“Graduate education in the department of Microbiology and Immunology at Wake Forest appealed to me on many levels. The high regard held for the university from professors at my undergraduate institution initially brought me to look at Wake Forest. However upon a visit and interviews with the faculty I was impressed with the department’s commitment to graduate education as well as each individual professors’ commitment to the students. On top of the intense commitment to students, the quality of research being performed at Wake Forest assures students amazing opportunities to make contributions to our field of study.”

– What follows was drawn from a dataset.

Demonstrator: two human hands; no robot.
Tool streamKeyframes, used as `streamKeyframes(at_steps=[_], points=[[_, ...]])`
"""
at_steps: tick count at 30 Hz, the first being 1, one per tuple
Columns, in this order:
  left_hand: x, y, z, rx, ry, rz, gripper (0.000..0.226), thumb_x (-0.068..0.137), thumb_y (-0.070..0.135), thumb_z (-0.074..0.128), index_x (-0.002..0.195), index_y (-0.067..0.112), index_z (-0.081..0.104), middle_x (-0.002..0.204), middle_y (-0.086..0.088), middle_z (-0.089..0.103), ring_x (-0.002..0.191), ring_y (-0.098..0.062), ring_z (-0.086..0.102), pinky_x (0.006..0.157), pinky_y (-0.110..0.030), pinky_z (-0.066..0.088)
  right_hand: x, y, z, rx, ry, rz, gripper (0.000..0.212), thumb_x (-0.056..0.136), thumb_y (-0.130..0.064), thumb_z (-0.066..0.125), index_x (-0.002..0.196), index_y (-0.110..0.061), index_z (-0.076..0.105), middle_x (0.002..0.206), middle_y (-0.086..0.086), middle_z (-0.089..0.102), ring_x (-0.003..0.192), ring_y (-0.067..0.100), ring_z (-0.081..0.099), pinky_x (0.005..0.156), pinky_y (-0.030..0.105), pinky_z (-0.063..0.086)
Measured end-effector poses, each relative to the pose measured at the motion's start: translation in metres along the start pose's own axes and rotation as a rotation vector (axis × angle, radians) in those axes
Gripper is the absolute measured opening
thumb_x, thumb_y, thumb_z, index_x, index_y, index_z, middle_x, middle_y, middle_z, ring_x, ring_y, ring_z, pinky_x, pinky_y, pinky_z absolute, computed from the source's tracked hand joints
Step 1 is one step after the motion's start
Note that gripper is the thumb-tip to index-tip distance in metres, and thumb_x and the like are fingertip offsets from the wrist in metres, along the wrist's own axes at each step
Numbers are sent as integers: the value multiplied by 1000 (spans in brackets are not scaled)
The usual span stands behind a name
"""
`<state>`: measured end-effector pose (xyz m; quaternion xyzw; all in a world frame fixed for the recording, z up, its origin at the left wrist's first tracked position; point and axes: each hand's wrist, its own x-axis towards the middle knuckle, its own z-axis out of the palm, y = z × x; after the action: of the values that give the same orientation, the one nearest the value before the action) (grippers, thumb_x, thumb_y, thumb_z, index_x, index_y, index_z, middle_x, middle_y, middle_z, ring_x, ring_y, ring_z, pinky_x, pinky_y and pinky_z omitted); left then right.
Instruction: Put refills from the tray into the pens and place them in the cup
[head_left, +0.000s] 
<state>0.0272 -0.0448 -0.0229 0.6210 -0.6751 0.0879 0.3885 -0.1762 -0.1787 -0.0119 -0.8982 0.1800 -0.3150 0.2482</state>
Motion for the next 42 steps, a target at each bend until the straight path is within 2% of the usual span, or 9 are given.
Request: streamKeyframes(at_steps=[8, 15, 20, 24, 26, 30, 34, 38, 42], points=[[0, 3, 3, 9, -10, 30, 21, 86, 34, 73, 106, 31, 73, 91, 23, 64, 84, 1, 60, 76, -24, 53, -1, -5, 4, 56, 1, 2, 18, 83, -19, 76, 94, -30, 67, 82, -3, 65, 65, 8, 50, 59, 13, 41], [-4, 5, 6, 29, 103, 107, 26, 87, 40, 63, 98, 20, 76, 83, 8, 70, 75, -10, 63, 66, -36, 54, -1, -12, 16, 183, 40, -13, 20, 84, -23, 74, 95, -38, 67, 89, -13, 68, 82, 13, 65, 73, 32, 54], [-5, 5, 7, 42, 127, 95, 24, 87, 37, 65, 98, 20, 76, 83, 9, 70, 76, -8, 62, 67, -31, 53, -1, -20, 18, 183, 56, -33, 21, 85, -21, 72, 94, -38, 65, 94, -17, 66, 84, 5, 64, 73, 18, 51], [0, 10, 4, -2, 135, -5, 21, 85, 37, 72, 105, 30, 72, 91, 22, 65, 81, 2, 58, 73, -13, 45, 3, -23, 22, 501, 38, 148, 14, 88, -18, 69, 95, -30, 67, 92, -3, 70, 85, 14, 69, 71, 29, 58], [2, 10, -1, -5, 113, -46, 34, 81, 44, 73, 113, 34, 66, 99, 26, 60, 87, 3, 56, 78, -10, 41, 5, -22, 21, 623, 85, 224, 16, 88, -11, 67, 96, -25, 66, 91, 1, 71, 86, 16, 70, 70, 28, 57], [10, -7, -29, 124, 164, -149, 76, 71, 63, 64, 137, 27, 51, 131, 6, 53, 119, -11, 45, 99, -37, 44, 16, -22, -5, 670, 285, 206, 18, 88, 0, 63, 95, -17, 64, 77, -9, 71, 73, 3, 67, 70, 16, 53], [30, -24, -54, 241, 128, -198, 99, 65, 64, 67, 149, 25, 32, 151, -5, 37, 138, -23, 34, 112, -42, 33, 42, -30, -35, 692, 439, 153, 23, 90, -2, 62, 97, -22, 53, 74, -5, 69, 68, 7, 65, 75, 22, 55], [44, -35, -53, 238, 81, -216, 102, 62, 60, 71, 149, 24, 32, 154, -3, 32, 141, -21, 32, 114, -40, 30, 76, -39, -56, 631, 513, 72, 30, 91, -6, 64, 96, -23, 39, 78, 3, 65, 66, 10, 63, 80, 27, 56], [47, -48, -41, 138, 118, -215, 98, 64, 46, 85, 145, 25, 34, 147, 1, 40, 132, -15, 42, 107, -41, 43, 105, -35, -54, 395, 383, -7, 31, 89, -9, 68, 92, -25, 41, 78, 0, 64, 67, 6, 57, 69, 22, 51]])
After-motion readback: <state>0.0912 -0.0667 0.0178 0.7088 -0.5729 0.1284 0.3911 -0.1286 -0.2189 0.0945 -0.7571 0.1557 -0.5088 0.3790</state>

Identification of the human-specific factor at the RUNX1 locus required for the function of the adenovirus E4orf6–E1B-55K protein complex

The E1B-55K and E4orf6 proteins are key regulators expressed early during adenovirus infection. These proteins form a physical complex that promotes the specific export of viral mRNAs from the nucleus while blocking the export of most cellular mRNAs. These proteins bind each other weakly in vitro. However, in the cell, the E4orf6 protein changes the localization of the E1B-55K protein from cytoplasmic to nuclear. This apparent interaction is enhanced in primate cell lines but diminished in rodent cell lines. Therefore it has been hypothesized that species-specific cellular factors mediate this apparent interaction and are necessary for the E1B-55K and E4orf6 proteins to promote late viral gene expression. Such a candidate factor has been mapped to the RUNX1 locus of human chromosome 21 using somatic cell hybrids. RUNX1 is a complex locus spanning more than 260 kb of DNA and encodes at least 12 different isoforms that are expressed from proximal and distal promoters. An immediate goal of the current research is to identify the form of RUNX1 that contributes to the function of the E4orf6–E1B-55K complex using a combination of immunofluorescence, RNAi, and a modified two-hybrid reporter system. The identification of specific host factors involved in the interaction of E4orf6 and E1B-55K will advance our understanding of the role of this complex and RUNX1 in the context of viral replication and a productive infection.